The Detroit News Chooses Wisely

Stunning a large segment of its readership, The Detroit News has made its selection for their official Presidential Candidate endorsement: None of the Above.

Some partisans may call The Detroit News, whose Op-Ed section generally rests to the right of center, as being wishy-washy and not taking a stand, but I find their editorial on their (lack of) endorsement for President as well thought-out. In fact, this is one of the best columns I've read in any large, mainstream newspaper during the past year.

Four years ago, the choice was clear. We endorsed George W. Bush based on his promises of fiscal conservatism, limited government and prudence in foreign affairs.

Today, we sadly acknowledge that the president has failed to deliver on those promises.

At the same time, we are fearful of the approaches to government advocated by the Democratic challenger, Sen. John Kerry, because they are at odds with the conservative vision of government that has long shaped this newspaper's editorial positions.

So we are left with a decision we detest but are nonetheless compelled to make: The Detroit News will not lend its endorsement to a candidate who has made too many mistakes, nor to one who offers a governing philosophy that we reject.

So what are we looking for in a president?

Someone who will be a good steward of the people's money; someone who trusts citizens to use their own resources to solve their own problems, and those of their communities.

Someone who is willing to set priorities and stick to them; someone who places the needs of the nation above political agendas.

Someone who understands that business, commerce and profits are not dirty words - they're where the jobs come from.
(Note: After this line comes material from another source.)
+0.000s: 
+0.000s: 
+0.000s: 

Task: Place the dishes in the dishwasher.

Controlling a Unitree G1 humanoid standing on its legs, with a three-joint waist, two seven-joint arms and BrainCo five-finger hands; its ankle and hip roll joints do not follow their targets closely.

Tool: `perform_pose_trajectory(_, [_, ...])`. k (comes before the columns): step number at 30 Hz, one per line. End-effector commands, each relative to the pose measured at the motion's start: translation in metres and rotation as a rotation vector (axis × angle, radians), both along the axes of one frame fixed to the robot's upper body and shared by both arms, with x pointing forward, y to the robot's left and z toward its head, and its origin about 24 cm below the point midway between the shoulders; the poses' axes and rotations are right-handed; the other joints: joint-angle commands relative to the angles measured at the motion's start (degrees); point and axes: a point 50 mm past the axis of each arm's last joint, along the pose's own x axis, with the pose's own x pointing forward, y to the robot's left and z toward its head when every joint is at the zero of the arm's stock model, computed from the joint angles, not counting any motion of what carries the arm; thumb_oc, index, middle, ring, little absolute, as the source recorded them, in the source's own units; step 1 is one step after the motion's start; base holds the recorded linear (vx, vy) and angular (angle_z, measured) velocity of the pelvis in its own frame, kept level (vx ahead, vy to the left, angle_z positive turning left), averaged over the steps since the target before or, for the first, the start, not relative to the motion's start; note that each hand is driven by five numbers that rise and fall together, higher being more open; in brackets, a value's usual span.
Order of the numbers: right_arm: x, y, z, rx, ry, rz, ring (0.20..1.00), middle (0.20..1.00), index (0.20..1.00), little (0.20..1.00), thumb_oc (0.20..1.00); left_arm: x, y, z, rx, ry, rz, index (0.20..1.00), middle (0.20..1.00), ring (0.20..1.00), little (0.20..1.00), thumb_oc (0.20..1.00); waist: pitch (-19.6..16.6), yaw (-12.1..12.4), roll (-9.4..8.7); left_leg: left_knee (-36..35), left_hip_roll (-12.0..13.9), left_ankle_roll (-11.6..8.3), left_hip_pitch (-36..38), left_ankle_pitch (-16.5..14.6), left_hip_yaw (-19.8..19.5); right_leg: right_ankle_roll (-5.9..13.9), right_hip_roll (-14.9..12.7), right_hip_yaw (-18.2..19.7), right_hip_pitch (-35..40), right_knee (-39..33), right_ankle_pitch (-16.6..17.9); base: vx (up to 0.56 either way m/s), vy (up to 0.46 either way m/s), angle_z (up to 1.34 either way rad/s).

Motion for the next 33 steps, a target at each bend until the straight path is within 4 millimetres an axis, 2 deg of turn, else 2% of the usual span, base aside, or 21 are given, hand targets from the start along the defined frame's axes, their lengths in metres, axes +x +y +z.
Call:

Someone who sees America still as a land of economic opportunity and encourages citizens to pursue their dreams, rather than constantly reminding them of the obstacles in their path.

Someone who respects the Constitution and recognizes that the document should not be twisted by each generation to answer passing threats.

Given the Detroit News' yearnings for "fiscal conservatism, limited government and prudence in foreign affairs", as well as the criteria for their ideal candidate, this just screams for the presence of a palatable libertarian candidate to finally make a splash onto the national scene. Again, it also begs the oft-discussed question of where true limited-government proponents can go on November 2nd, and if the LP’s stubbornly purist ideology will ever be taken seriously by the mainstream.